Task directions
Taking the entries below, transcribe only the lines starting with the one with "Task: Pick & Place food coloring" and going on through the one with "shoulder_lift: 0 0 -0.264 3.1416", exactly as written, without the pictures.

========================

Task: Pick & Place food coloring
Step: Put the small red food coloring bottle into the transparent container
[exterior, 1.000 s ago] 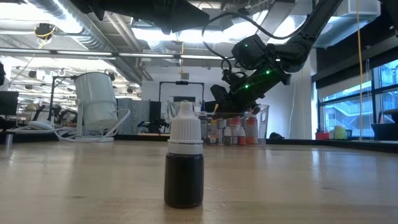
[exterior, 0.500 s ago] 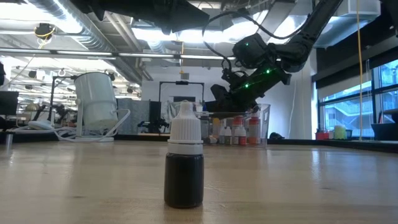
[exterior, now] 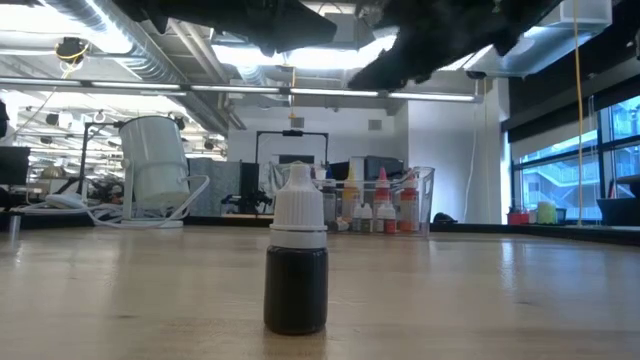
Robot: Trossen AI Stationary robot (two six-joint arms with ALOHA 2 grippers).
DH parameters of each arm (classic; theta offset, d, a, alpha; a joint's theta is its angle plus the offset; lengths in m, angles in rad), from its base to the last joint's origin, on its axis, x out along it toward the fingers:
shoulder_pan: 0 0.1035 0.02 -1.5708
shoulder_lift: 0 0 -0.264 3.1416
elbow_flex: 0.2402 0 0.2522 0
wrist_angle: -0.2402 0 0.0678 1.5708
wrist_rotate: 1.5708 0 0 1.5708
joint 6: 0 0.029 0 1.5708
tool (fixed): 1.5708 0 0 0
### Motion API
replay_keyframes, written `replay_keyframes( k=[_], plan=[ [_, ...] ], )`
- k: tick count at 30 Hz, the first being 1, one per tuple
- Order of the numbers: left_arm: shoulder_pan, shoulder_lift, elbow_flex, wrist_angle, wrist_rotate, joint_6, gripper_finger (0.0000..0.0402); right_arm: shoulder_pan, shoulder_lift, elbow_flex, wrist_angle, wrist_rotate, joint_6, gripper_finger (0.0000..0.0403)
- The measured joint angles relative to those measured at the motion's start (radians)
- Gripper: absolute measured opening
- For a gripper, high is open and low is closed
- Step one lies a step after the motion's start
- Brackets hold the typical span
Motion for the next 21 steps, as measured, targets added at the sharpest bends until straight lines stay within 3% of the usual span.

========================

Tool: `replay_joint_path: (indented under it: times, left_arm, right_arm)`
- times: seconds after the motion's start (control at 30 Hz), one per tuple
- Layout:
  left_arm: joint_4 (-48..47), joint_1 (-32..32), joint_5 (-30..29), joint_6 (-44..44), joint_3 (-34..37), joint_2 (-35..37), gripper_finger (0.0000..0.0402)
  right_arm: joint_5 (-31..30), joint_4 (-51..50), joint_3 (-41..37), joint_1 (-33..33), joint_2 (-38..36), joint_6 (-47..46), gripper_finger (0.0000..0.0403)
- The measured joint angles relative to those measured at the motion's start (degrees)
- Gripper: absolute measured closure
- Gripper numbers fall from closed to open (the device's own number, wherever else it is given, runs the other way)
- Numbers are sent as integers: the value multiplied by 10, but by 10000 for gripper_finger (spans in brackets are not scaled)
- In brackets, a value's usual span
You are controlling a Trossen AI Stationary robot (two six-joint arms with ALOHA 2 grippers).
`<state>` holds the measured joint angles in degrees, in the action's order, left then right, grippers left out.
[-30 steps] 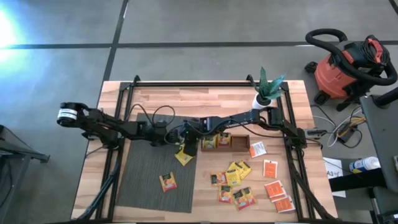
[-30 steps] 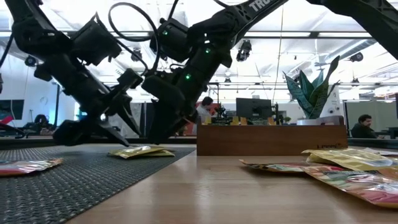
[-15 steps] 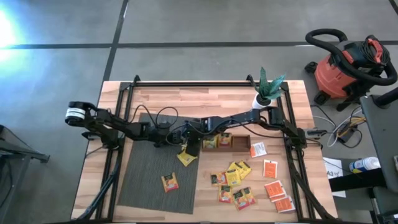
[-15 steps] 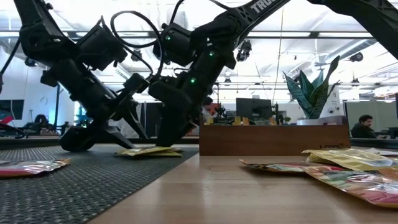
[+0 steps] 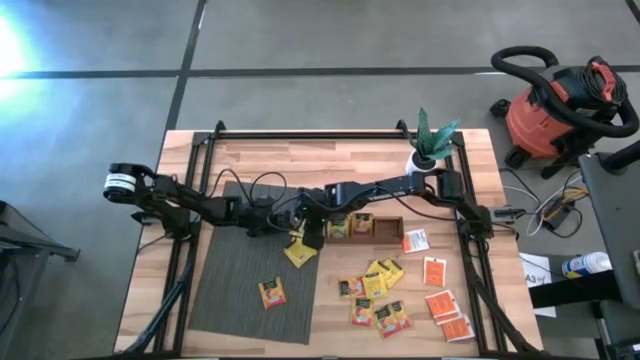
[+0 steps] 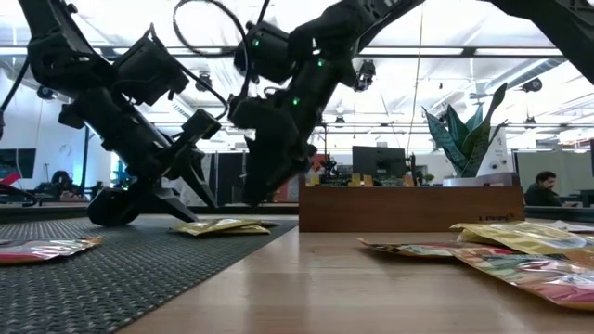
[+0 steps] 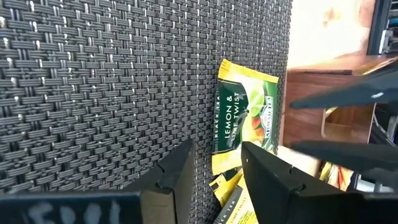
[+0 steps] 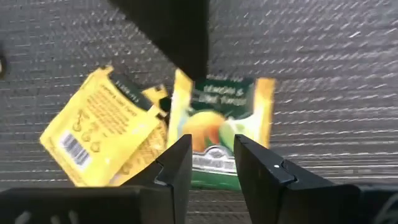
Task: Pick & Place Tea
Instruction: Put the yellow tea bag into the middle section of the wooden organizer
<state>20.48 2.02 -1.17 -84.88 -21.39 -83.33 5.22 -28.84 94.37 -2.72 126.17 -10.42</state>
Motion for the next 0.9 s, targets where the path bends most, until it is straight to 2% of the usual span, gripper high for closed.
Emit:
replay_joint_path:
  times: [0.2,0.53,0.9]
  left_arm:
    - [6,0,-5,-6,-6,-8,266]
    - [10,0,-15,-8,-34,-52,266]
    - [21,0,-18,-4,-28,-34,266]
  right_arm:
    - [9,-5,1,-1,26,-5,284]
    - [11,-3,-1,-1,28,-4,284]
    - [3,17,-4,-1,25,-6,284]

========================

Expected answer
Task: Pick & Place food coloring
Step: Put the small red food coloring bottle into the transparent container
[exterior, 1.000 s ago] 
[exterior, 0.500 s ago] 
[exterior, now] 
Robot: Trossen AI Stationary robot (two six-joint arms with ALOHA 2 grippers).
DH parameters of each arm (classic; theta offset, d, a, alpha; a joint's theta is its angle plus the offset; lengths in m, angles in rad), from its base to the last joint's origin, on its axis, x out along it toward the fingers:
shoulder_pan: 0 0.1035 0.02 -1.5708
shoulder_lift: 0 0 -0.264 3.1416

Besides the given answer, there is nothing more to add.